Auch das internationale Klassifikationssystem der WHO wird sich in seiner elften Fassung (ICD-11) voraussichtlich von Begriffen wie Asperger-Syndrom, frühkindlicher und atypischer Autismus trennen und nur noch eine Autismus-Spektrum-Störung aufführen. Die neue Leitlinie soll noch in diesem Jahr verabschiedet werden und ab 2022 offiziell gelten.

Diese Änderungen in den Diagnosehandbüchern dürfte jene freuen, die den Ausdruck Asperger-Syndrom zuletzt noch aus einem anderen Grund kritisierten: Sein Namensgeber, der österreichische Kinderarzt und Autismusforscher Hans Asperger, hatte in den 1940er Jahren offenbar enger mit dem NS-Regime zusammengearbeitet als lange angenommen. Aspergers Beteiligung an den Medizinverbrechen der Nationalsozialisten wird in Fachkreisen bereits seit geraumer Zeit diskutiert. Vor allem englischsprachigen Forschern galt der Wiener lange Zeit als Gegner des NS-Regimes, der durch seine Diagnosen manche Kinder vor dem sicheren Tod bewahrt habe.

2018 zeichnete Herwig Czech von der Universität Wien in einer Veröffentlichung im Fachmagazin »Molecular Autism« allerdings ein ganz anderes Bild von Aspergers Wirken. Czech fand bei seinen Recherchen heraus, dass Asperger der NS-Ideologie durchaus zugetan war und seiner Karriere zuliebe immer wieder mit dem Regime kooperierte. Er war Mitglied in mehreren NSDAP-nahen Organisationen (wenn auch nicht in der NSDAP selbst), befürwortete die Grundsätze der »Rassenhygiene« und überwies mindestens ein psychisches krankes Mädchen in die Wiener Anstalt »Am Spiegelgrund«, in der zwischen 1940 und 1945 mehr als 700 Kinder und Jugendliche ermordet wurden. Dieser Umstand müsse auch Asperger selbst damals bereits bewusst gewesen sein, so Czech.

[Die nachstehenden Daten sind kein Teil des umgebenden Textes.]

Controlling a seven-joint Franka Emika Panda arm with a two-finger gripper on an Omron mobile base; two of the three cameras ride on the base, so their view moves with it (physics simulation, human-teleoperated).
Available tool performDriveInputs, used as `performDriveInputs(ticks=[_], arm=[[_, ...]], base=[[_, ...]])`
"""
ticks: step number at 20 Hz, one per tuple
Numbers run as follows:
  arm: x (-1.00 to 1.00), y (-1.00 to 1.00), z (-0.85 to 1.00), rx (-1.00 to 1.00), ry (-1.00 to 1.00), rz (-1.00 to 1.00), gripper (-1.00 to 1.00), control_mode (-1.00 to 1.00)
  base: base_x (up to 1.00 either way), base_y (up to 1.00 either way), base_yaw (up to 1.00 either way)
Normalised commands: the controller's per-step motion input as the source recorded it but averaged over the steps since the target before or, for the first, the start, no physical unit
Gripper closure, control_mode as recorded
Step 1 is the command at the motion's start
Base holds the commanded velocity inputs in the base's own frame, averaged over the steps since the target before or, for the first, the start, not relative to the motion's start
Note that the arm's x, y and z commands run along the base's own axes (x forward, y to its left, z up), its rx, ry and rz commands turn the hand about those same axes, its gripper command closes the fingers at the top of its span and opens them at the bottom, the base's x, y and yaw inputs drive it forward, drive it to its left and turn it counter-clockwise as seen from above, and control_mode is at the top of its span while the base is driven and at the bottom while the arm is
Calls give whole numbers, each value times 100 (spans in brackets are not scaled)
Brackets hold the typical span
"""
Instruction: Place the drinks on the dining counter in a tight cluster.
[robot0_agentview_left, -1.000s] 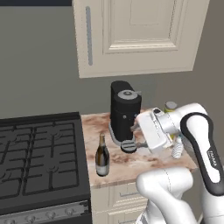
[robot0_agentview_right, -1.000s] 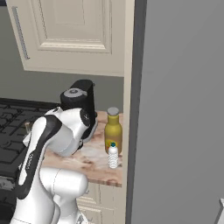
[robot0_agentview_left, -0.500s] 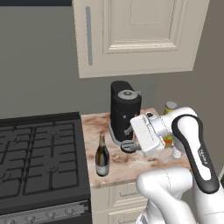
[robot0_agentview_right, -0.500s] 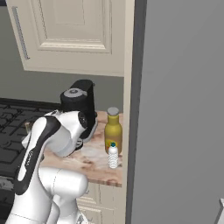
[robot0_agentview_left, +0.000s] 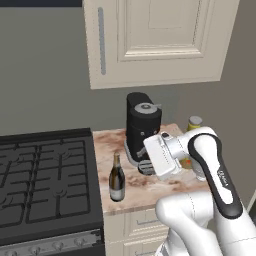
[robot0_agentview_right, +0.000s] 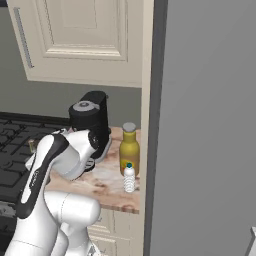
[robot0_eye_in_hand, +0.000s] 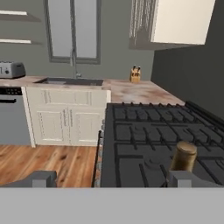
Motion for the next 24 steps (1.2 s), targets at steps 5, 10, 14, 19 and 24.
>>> performDriveInputs(ticks=[5,10,14,19,24], arm=[[23,15,-18,0,0,0,-100,-100],[27,2,-12,0,0,0,-100,-100],[34,0,-10,0,0,2,-100,-100],[14,12,-17,0,0,1,-100,-100],[6,20,-23,0,0,0,-100,-100]], base=[[0,0,0],[0,0,0],[0,0,0],[0,0,0],[0,0,0]])
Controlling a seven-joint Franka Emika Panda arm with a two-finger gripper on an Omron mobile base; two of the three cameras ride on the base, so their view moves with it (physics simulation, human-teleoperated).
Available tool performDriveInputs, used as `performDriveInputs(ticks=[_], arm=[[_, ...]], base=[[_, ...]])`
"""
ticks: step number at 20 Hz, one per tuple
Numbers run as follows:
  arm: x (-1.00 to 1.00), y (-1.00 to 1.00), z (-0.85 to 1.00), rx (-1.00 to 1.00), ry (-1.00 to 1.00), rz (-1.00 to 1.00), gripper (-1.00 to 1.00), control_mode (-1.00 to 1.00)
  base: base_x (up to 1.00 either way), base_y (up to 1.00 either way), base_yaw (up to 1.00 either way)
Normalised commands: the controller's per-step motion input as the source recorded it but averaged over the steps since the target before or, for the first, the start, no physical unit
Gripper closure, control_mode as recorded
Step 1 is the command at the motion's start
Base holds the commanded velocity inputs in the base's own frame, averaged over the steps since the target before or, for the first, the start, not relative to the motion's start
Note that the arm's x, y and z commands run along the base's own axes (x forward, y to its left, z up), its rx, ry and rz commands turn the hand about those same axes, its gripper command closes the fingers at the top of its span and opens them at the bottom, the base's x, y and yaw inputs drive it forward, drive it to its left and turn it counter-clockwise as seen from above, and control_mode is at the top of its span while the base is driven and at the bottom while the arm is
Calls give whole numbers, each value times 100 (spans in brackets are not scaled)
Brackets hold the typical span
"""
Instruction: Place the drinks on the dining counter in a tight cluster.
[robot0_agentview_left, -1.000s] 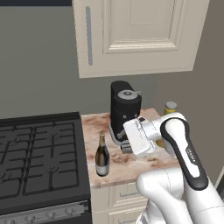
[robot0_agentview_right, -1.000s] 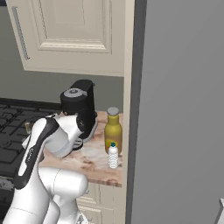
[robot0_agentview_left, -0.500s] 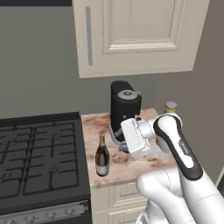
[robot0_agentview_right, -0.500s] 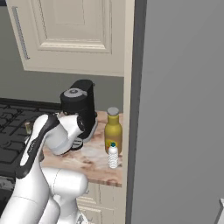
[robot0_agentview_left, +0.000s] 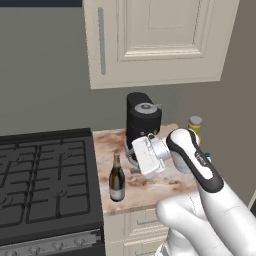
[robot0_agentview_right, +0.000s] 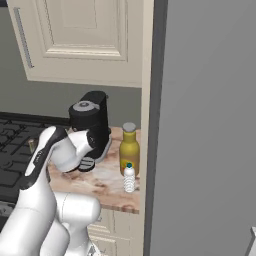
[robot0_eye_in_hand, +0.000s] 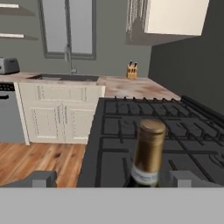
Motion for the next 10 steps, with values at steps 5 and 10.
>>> performDriveInputs(ticks=[5,10], arm=[[13,12,-19,0,0,1,-100,-100],[13,1,-20,0,0,2,-100,-100]], base=[[0,0,0],[0,0,0]])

Für manche ist das Grund genug, die Bezeichnung Asperger-Syndrom auch jenseits der Diagnosehandbücher grundsätzlich in Frage zu stellen. Czech selbst spricht sich zwar nicht dafür aus, den Begriff auf Grund von Apergers Vergangenheit aus dem medizinischen Sprachgebrauch zu tilgen. Jedoch solle man ihn als Gelegenheit nutzen, um das Bewusstsein für die problematische Herkunft des Konzepts zu schärfen.